Provided records
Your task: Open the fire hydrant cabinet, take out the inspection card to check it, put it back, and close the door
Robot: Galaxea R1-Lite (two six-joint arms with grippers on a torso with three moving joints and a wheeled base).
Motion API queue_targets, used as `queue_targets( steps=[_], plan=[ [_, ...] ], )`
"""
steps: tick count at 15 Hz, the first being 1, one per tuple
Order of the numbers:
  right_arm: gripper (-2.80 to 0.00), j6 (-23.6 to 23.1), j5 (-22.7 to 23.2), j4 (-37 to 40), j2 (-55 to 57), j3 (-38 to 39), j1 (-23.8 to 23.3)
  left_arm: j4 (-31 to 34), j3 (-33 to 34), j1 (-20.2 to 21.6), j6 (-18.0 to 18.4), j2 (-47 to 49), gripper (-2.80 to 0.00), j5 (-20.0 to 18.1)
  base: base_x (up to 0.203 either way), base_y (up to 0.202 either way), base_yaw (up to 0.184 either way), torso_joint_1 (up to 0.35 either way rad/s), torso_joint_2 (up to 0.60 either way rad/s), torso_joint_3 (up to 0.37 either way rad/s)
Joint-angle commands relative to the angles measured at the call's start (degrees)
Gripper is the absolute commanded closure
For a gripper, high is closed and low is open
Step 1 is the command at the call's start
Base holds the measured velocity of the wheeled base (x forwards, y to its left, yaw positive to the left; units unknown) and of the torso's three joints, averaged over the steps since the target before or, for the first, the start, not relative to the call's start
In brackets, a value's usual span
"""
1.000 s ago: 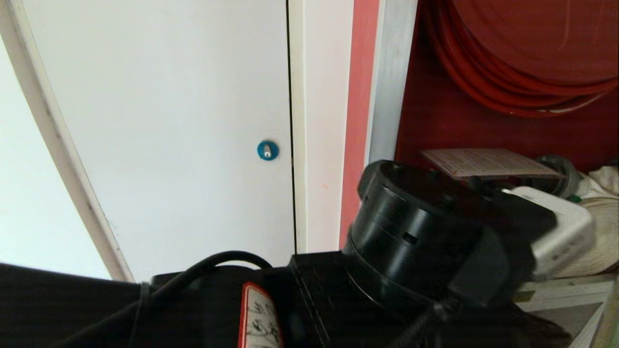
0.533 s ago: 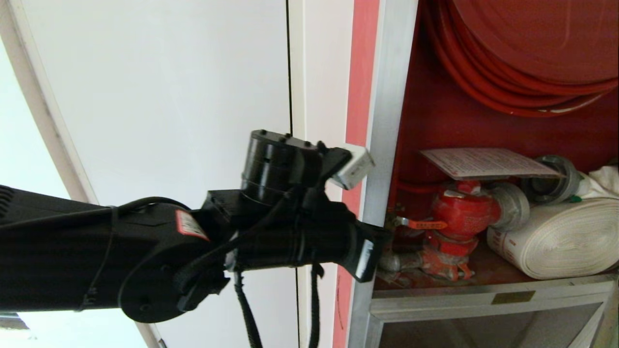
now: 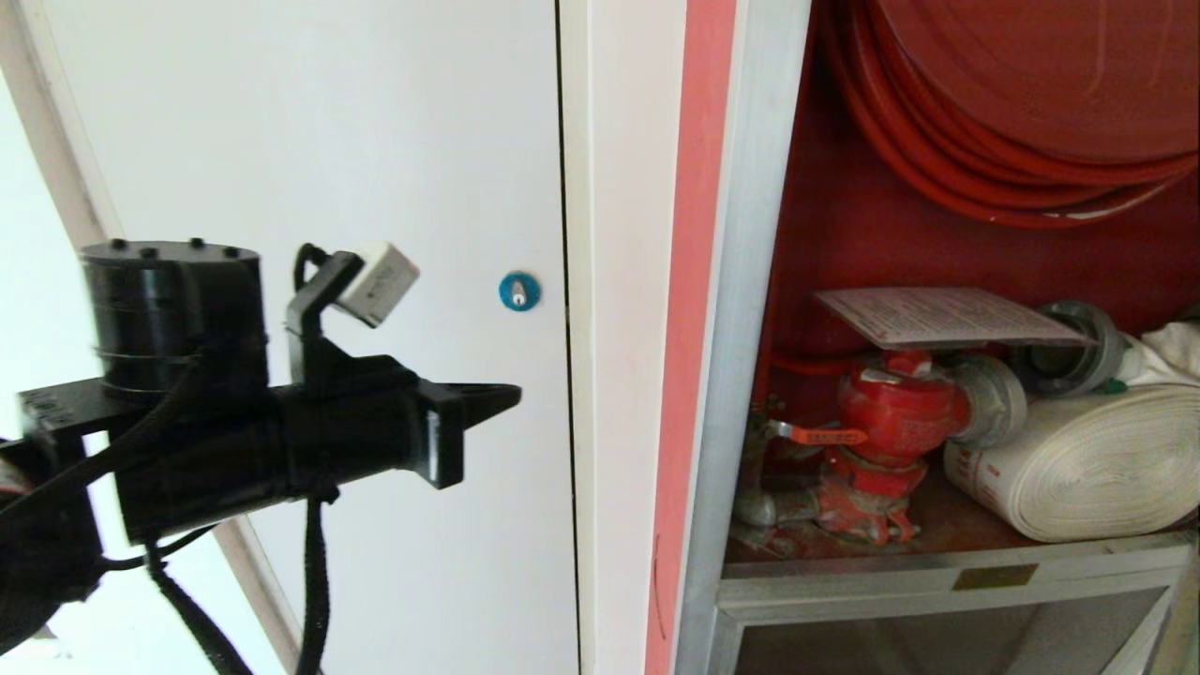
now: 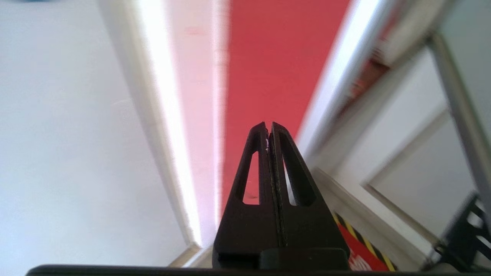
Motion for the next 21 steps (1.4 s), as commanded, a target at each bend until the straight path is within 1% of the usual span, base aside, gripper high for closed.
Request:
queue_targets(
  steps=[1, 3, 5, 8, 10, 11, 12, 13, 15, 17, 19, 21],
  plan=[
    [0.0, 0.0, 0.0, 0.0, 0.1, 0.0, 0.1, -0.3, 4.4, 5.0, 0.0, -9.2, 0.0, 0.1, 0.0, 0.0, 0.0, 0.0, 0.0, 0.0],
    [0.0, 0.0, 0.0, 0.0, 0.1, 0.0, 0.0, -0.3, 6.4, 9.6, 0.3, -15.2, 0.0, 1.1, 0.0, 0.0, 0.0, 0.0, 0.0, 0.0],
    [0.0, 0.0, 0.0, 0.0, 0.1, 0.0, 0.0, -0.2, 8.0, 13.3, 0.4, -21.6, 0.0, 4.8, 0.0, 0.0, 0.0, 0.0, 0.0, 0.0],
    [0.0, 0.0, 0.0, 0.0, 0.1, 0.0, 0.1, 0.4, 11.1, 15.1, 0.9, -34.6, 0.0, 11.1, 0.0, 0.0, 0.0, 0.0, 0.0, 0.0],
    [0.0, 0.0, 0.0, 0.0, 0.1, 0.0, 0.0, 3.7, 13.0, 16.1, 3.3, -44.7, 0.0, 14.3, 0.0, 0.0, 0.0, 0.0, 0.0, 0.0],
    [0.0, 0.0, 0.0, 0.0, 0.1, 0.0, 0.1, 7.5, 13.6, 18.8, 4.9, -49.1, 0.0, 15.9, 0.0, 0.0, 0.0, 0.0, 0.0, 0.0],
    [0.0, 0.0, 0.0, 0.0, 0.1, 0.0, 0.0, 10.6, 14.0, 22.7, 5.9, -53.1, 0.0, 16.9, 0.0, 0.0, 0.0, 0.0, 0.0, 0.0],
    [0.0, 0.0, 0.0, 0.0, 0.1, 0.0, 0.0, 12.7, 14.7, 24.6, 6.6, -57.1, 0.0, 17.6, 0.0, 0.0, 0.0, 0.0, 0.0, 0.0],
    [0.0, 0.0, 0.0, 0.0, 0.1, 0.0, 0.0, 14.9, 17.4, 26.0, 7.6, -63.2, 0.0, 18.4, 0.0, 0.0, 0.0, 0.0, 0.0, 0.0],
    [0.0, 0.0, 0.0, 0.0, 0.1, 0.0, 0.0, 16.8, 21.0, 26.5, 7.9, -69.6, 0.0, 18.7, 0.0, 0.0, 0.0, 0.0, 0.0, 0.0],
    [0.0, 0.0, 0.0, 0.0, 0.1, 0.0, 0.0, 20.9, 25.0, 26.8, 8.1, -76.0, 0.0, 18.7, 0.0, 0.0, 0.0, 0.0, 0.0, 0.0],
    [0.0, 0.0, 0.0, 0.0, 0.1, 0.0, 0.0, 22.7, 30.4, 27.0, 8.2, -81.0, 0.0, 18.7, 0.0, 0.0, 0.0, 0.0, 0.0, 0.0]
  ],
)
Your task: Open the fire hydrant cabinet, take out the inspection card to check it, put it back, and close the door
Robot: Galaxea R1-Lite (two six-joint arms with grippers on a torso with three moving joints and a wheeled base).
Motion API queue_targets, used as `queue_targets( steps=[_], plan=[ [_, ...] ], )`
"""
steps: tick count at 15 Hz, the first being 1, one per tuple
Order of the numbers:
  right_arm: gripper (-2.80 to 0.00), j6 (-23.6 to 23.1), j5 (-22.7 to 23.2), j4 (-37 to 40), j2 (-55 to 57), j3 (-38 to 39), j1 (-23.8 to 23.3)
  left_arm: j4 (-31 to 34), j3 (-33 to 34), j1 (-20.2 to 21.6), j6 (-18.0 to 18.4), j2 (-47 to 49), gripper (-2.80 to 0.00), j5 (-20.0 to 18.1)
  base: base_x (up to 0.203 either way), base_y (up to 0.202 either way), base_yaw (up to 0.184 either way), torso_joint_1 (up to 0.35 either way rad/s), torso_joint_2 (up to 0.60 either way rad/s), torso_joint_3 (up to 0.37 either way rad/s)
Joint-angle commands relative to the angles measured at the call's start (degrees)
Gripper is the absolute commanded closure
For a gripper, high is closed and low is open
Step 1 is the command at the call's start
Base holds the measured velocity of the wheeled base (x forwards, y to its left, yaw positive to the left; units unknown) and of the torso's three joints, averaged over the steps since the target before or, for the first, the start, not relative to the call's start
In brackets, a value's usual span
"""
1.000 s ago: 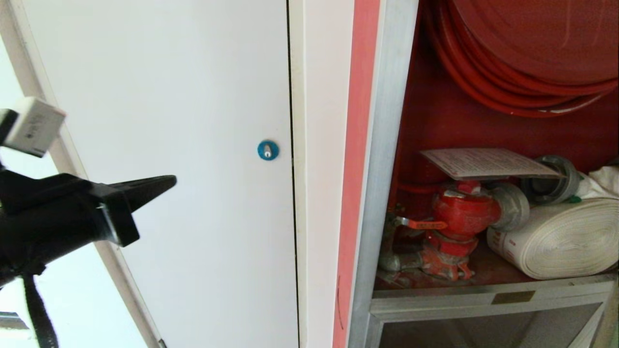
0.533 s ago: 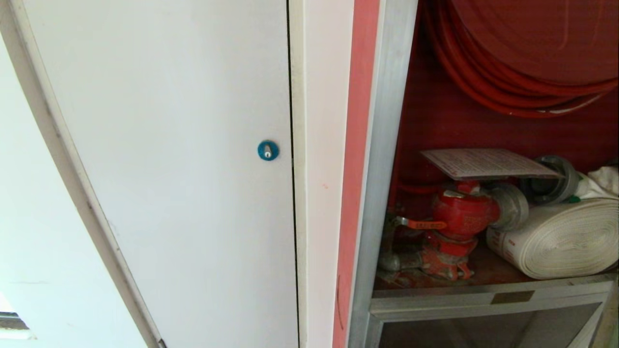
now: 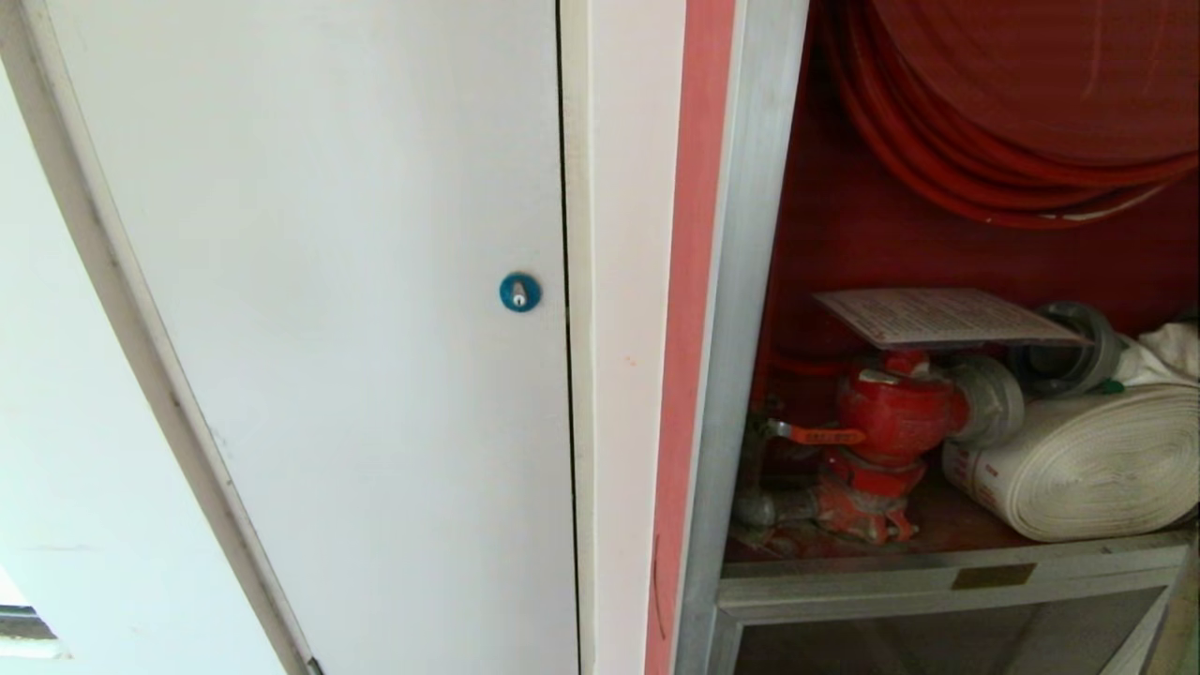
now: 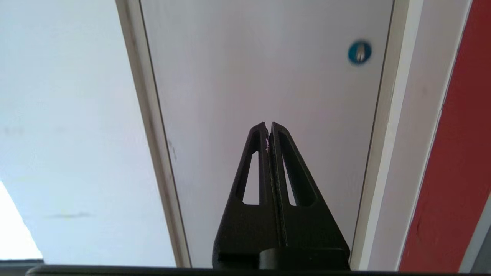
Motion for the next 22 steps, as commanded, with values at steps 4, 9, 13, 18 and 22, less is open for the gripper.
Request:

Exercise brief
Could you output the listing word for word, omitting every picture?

Result for this exercise
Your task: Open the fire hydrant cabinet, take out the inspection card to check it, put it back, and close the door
Robot: Galaxea R1-Lite (two six-joint arms with grippers on a torso with three moving joints and a wheeled base).
Motion API queue_targets, used as `queue_targets( steps=[_], plan=[ [_, ...] ], )`
"""
steps: tick count at 15 Hz, the first being 1, one per tuple
Order of the numbers:
  right_arm: gripper (-2.80 to 0.00), j6 (-23.6 to 23.1), j5 (-22.7 to 23.2), j4 (-37 to 40), j2 (-55 to 57), j3 (-38 to 39), j1 (-23.8 to 23.3)
  left_arm: j4 (-31 to 34), j3 (-33 to 34), j1 (-20.2 to 21.6), j6 (-18.0 to 18.4), j2 (-47 to 49), gripper (-2.80 to 0.00), j5 (-20.0 to 18.1)
  base: base_x (up to 0.203 either way), base_y (up to 0.202 either way), base_yaw (up to 0.184 either way), torso_joint_1 (up to 0.35 either way rad/s), torso_joint_2 (up to 0.60 either way rad/s), torso_joint_3 (up to 0.37 either way rad/s)
Joint-angle commands relative to the angles measured at the call's start (degrees)
Gripper is the absolute commanded closure
For a gripper, high is closed and low is open
Step 1 is the command at the call's start
Base holds the measured velocity of the wheeled base (x forwards, y to its left, yaw positive to the left; units unknown) and of the torso's three joints, averaged over the steps since the target before or, for the first, the start, not relative to the call's start
In brackets, a value's usual span
"""
1.000 s ago: 
0.533 s ago: 
now: 
now: 
Motion for the next 21 steps (1.4 s), as commanded, a target at each bend until the straight path is within 1% of the usual span, base aside, gripper high for closed.
Request:
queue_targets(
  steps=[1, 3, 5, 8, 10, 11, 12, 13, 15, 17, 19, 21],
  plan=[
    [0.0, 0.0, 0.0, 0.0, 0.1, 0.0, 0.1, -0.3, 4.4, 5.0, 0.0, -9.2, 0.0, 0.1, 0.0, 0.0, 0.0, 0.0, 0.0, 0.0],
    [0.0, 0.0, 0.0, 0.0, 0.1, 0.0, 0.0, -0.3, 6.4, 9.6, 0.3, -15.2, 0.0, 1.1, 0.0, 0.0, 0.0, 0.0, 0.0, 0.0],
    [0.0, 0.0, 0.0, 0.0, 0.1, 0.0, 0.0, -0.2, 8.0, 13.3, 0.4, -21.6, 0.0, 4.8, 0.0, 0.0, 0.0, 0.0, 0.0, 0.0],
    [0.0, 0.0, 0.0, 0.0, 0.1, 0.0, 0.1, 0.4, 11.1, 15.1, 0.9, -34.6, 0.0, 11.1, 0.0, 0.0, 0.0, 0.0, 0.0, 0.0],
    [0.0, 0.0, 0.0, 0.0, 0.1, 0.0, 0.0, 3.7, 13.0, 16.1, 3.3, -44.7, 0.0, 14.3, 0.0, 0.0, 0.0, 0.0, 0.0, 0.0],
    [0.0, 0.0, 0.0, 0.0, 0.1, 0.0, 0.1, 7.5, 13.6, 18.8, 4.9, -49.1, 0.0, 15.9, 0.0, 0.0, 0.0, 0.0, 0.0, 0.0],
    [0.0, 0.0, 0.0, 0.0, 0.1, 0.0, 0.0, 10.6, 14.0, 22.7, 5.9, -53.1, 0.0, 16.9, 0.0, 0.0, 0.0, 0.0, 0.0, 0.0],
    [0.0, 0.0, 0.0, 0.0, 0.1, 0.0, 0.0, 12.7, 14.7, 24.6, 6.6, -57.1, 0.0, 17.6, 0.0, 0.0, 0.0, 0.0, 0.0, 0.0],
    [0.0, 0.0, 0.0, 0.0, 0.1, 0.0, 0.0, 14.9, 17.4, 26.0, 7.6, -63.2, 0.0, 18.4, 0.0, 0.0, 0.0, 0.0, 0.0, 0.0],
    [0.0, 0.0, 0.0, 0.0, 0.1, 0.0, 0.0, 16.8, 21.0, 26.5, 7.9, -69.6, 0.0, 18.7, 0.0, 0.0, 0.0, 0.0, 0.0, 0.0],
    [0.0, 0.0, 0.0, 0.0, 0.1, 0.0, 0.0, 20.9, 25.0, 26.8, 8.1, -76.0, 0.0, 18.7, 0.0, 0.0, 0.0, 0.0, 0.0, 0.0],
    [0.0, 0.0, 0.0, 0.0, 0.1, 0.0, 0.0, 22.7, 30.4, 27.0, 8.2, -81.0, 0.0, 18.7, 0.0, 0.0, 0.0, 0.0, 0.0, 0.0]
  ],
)
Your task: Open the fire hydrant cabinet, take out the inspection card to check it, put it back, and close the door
Robot: Galaxea R1-Lite (two six-joint arms with grippers on a torso with three moving joints and a wheeled base).
Motion API queue_targets, used as `queue_targets( steps=[_], plan=[ [_, ...] ], )`
"""
steps: tick count at 15 Hz, the first being 1, one per tuple
Order of the numbers:
  right_arm: gripper (-2.80 to 0.00), j6 (-23.6 to 23.1), j5 (-22.7 to 23.2), j4 (-37 to 40), j2 (-55 to 57), j3 (-38 to 39), j1 (-23.8 to 23.3)
  left_arm: j4 (-31 to 34), j3 (-33 to 34), j1 (-20.2 to 21.6), j6 (-18.0 to 18.4), j2 (-47 to 49), gripper (-2.80 to 0.00), j5 (-20.0 to 18.1)
  base: base_x (up to 0.203 either way), base_y (up to 0.202 either way), base_yaw (up to 0.184 either way), torso_joint_1 (up to 0.35 either way rad/s), torso_joint_2 (up to 0.60 either way rad/s), torso_joint_3 (up to 0.37 either way rad/s)
Joint-angle commands relative to the angles measured at the call's start (degrees)
Gripper is the absolute commanded closure
For a gripper, high is closed and low is open
Step 1 is the command at the call's start
Base holds the measured velocity of the wheeled base (x forwards, y to its left, yaw positive to the left; units unknown) and of the torso's three joints, averaged over the steps since the target before or, for the first, the start, not relative to the call's start
In brackets, a value's usual span
"""
1.000 s ago: 
0.533 s ago: 
now: 
now: 
Motion for the next 22 steps, as commanded, with values at steps 4, 9, 13, 18 and 22, less is open for the gripper.
Request:

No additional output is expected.